Sokakta yürürken, markete giderken, okuldan dönerken pozitif enerji yüklü bir bakış, köpeğini gezdirenlerle belli belirsiz gülümsemeler, ayaküstü yapılan bir çift laf bugünlerde ne kadar özleniyorsunuz bi bilseniz!
Demem o ki! Hayat kısa, virüs etkili, sokaklar tehlikeli, karantina koşulları ağır, bazıları sağır, duvarlar yüksek, yarınlar belirsiz olunca eski günler ne aranıyorsunuz bi bilseniz!
Okuyup unuttuklarımız, beğenip okumadıklarımız, kalın bulup burun kıvırdıklarımız, ince bulup küçümsediklerimiz bi kıymete bindi ki anlatılamaz. Okuyalım, anlamaya çalışalım, olmasa bırakalım ya da işim yok gücüm yok anlayana kadar okuyalım havasına girdik.
Bi kez daha görüp anladık ki! Bazen hayat, bazen anne baba, bazen koşullar, çoğu kez okullar dershane görevi görürmüş. Ama bir de insanın iç yolculuğu var ki onun öğrettikleri çok kıymetli imiş.
Bazıları der ya yeryüzü mucizelerle doludur.
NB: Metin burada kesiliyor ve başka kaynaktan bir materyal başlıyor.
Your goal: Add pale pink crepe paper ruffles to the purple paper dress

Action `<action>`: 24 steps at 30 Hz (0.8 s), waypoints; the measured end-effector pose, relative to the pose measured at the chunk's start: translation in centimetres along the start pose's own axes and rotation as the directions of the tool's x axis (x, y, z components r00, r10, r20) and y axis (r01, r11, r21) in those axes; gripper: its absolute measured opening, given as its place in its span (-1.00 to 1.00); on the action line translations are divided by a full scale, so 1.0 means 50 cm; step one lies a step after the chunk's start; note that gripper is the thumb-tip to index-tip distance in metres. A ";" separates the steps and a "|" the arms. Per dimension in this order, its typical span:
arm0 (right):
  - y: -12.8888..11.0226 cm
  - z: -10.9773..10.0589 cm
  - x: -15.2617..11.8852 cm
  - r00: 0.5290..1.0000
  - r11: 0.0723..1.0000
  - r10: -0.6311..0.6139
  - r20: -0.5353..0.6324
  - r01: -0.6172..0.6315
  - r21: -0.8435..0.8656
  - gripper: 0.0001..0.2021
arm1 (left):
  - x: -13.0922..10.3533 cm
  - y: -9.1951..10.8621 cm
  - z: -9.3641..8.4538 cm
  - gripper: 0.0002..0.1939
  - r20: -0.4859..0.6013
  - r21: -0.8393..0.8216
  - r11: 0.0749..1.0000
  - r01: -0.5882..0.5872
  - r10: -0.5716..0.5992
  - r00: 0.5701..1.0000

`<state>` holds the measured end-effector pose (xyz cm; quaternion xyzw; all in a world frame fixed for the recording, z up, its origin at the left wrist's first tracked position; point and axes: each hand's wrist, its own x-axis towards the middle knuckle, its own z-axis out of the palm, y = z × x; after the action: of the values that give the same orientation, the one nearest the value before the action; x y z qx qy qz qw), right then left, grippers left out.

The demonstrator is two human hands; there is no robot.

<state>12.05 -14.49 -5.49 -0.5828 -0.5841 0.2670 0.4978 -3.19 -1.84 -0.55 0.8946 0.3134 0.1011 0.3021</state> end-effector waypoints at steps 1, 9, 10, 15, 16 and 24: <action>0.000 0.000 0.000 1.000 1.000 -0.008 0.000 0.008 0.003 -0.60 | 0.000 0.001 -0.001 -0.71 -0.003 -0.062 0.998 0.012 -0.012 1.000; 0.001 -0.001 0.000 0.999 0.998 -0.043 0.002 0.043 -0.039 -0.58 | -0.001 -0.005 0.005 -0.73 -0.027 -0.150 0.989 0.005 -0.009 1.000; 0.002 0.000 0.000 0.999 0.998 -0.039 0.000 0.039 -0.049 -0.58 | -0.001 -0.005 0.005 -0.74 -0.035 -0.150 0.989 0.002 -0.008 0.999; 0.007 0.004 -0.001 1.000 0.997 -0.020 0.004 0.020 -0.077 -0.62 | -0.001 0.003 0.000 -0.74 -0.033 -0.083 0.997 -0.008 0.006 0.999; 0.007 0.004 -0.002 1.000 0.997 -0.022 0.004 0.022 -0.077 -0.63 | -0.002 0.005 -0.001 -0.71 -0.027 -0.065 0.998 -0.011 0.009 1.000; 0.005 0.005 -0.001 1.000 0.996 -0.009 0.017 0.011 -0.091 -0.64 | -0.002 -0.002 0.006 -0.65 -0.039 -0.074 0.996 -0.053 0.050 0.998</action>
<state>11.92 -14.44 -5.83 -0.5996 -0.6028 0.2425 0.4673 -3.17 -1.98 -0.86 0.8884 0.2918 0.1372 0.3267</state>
Sanmıyorum, gözle görülmeyen bir virüsün dünyayı esir alması mucize mi olur? Olsa olsa dünya ve ülkemiz açısından çok acı bir deneyim ve bedeli çok ağır ödenen ve ödenecek olan bir fatura olur…
Sırada soru yoluyla işin diğer boyutları var…
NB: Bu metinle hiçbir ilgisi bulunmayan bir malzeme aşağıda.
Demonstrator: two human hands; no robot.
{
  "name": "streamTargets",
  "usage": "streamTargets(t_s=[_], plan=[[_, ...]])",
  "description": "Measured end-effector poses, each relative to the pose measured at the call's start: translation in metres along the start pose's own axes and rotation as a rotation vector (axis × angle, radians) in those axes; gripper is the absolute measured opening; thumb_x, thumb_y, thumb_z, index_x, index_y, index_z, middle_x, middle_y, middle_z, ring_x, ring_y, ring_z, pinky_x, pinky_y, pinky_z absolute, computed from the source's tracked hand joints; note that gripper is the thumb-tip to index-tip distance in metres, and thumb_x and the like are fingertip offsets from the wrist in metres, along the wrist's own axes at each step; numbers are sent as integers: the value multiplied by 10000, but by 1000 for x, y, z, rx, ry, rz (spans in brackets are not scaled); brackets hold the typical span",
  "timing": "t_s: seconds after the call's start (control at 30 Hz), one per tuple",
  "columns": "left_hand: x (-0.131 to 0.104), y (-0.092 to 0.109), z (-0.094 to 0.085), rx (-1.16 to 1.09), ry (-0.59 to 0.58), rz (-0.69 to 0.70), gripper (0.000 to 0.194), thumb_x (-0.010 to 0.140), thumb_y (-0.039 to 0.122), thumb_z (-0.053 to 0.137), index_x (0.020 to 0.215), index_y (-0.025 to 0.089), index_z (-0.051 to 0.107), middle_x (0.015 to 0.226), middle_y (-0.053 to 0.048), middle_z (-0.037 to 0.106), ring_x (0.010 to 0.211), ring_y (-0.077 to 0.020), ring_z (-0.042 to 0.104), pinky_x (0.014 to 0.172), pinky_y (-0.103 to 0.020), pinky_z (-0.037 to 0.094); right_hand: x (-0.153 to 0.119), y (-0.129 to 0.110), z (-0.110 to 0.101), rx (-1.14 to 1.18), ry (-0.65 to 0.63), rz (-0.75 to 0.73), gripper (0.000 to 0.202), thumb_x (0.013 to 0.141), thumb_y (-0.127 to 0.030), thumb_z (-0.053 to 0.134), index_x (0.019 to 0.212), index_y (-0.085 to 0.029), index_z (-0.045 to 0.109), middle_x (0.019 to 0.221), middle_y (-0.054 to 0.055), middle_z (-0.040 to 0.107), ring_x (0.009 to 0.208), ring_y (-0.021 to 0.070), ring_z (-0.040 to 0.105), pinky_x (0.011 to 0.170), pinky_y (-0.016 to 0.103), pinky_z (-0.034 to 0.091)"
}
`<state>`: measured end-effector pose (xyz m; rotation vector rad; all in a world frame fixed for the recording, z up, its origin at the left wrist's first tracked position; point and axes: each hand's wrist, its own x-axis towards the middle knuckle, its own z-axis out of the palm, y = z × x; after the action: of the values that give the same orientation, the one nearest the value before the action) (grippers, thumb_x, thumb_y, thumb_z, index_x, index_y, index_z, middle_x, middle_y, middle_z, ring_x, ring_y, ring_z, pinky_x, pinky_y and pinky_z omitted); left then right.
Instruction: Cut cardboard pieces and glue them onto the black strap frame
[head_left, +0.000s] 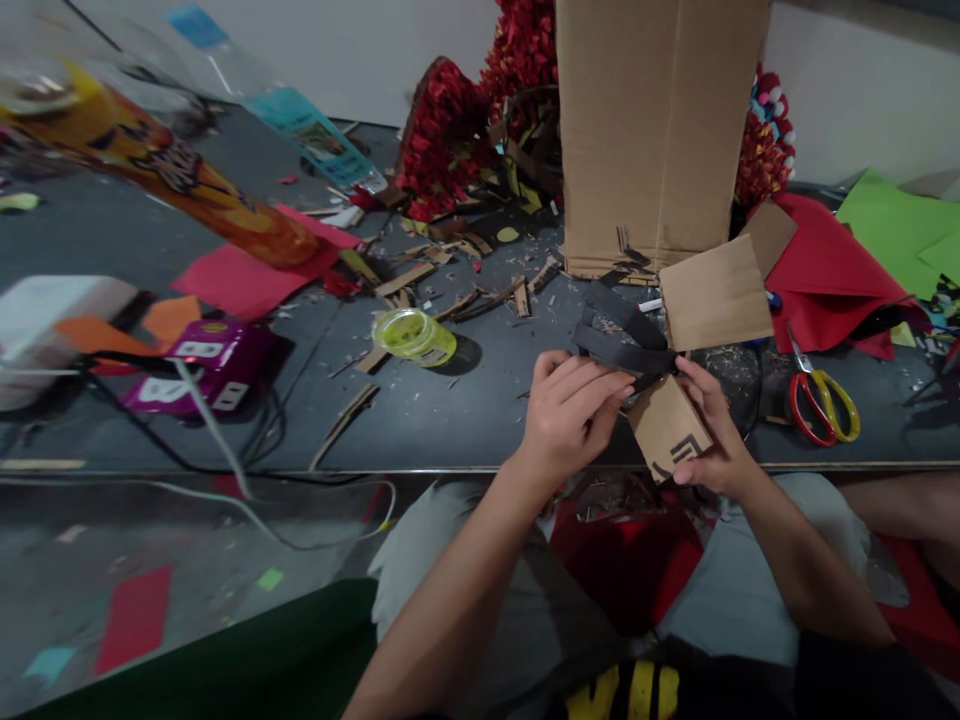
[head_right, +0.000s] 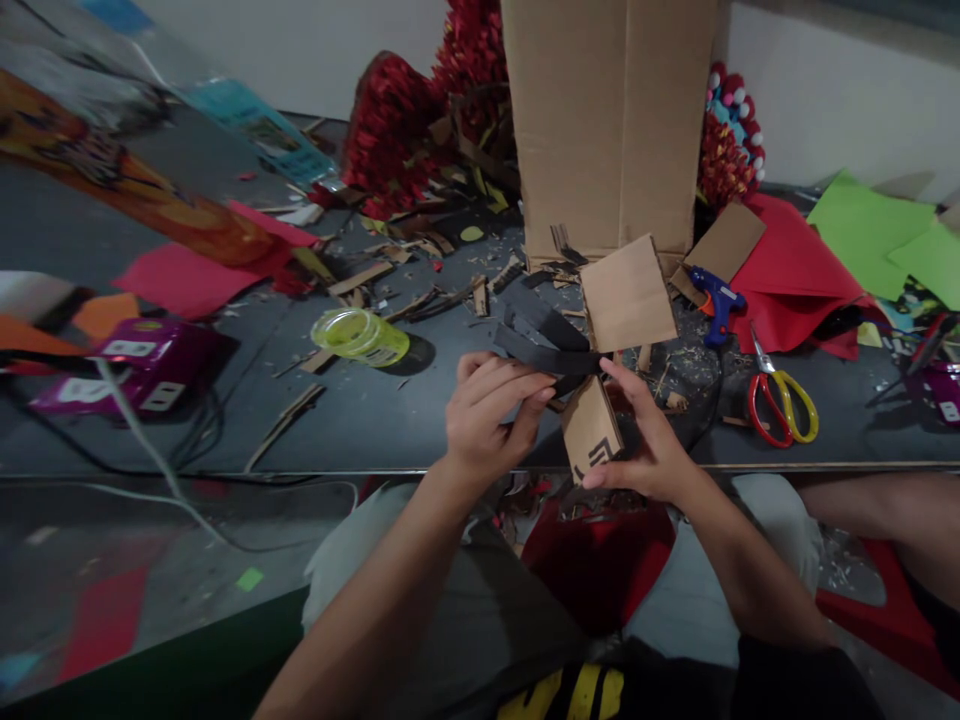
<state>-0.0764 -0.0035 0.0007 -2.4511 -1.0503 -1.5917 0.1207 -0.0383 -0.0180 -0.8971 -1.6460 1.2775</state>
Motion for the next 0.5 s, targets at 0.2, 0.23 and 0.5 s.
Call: streamTargets(t_s=[0.2,0.23,0.5], plan=[[-1,0,0,-6,-10,-5,83,863,137,557,857,217,579,743,4,711,599,-134,559,674,-324,373,0,3,0,-2,13,-36,881,654,-638,711,1392,-375,306,1318,58,467,1188,269,495,1030,453,395],[-1,0,0,-6,-9,-4,81,863,137,558,856,215,579,744,3,712,597,-133,558,674,-324,373,0,3,0,7,9,-29,887,656,-627,717,1399,-384,297,1326,54,461,1192,269,493,1037,455,387],[0,-1,-1,5,1,0,74,869,144,556,855,214,576,736,6,712,589,-132,548,670,-320,377,-1,2,0,3,11,-1,922,645,-651,708,1419,-380,288,1349,59,437,1217,283,478,1057,471,367]])
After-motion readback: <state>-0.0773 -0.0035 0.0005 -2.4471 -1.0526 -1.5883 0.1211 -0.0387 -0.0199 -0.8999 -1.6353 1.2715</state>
Soru 1: 2020 YÖK verilerine göre! 129’u devlet, 77’si vakıf olmak üzere toplam 206 üniversitemiz var. Öğrencilerin yüzde 48.12’si kız, yüzde 51.88’i erkek. Çocukluk ve yetişkinlik arasında ki bu süreçte okula gidemeyen, sınavı ertelenen, yarınları belirsiz olan gençlerimiz ne yapsın?
Soru 2: TÜİK verilerine son 3 yılda 800 bin civarında büyük çoğunluğu genç, şehirli, üniversite eğitimli parlak beyin ülkeyi terk etmiş. Bu beyin göçünün ülkeye maliyeti hakkında yetkili kurumlar ne düşünüyor?
Soru 3: Kuşbakışı da olsa ekonomiye bakarsak! 270 bin iş yerinin kapandığı, işsiz sayısının 10 milyona dayandığı ülkemizde! 2002 de çeyrek altın 32 lira iken, bugün 633 lirayı aşması hakkında maliyenin başında oturanların hesabı kitabı nedir?
Soru 4: Yılda 24 bir çocuğun anne olduğu ülkemizde işin başında olan kadın bakan hangi önlemleri hayata geçirmek için ön hazırlık yapıyor?
Soru 5: Bir bilgeye göre; “Ülkelerin kaderini rakamlar, harfler ve notalar belirler.” Sözü bizim için de geçerli midir?
Ve son soru: Yaşlıları bir nevi vesayet altına alarak, kişiye özel, adrese teslim, yaşa dayalı gözdağı vererek vaziyeti kurtarmak, durumu kontrol altına aldığını sanmak, onları hayattan izole ederek parmak sallamak! Sizin de canınızı sıkmıyor mu? Üstelik Serdar Savaş Hoca, “onlar hafta sonları dışarı çıksın” dediği halde…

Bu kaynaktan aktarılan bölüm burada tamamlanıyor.